▶ TASK DESCRIPTION: Whenever a line below mentions the word "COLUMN", that line should be copied.

▶ DATA SHOWN:
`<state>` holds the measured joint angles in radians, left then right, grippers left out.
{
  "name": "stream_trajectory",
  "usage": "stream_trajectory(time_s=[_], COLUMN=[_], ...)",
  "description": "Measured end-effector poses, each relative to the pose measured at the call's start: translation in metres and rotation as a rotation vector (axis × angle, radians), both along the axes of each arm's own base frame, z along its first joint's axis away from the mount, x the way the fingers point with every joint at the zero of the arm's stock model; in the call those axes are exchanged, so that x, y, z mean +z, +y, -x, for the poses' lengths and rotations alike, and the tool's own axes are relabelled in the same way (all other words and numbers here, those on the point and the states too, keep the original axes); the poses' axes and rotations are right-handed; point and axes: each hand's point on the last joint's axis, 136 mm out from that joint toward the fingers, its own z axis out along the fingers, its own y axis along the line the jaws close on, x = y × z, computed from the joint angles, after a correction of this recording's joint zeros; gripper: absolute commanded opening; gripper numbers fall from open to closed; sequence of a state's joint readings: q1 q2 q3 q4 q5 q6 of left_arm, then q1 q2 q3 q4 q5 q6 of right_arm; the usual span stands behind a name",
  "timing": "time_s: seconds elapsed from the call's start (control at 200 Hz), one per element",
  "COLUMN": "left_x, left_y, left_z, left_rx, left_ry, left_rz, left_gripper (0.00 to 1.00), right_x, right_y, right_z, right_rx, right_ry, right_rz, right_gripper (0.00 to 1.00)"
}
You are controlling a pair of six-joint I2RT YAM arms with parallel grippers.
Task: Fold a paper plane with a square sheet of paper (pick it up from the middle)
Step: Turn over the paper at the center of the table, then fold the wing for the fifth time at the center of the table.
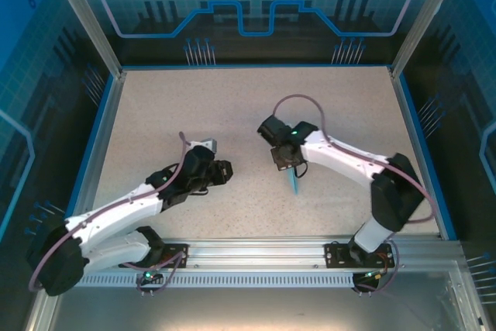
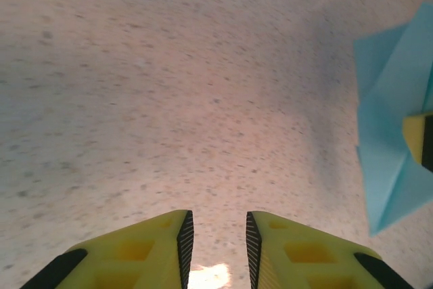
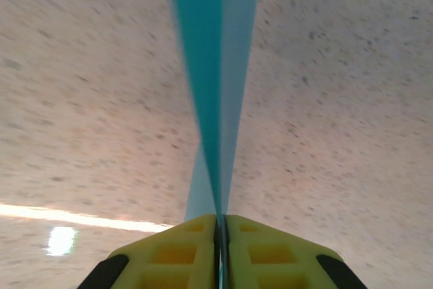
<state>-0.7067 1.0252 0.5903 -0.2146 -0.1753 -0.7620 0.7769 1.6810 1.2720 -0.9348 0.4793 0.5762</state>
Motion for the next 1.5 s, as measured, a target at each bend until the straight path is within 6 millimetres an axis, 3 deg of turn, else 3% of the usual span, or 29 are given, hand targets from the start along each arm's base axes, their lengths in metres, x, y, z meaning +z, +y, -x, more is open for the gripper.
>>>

▶ RESULT OF THE TASK:
  "usage": "stream_trajectory(time_s=[_], COLUMN=[_], ...)",
  "COLUMN": "left_x, left_y, left_z, left_rx, left_ry, left_rz, left_gripper (0.00 to 1.00), right_x, right_y, right_z, right_rx, right_ry, right_rz, right_gripper (0.00 to 1.00)"

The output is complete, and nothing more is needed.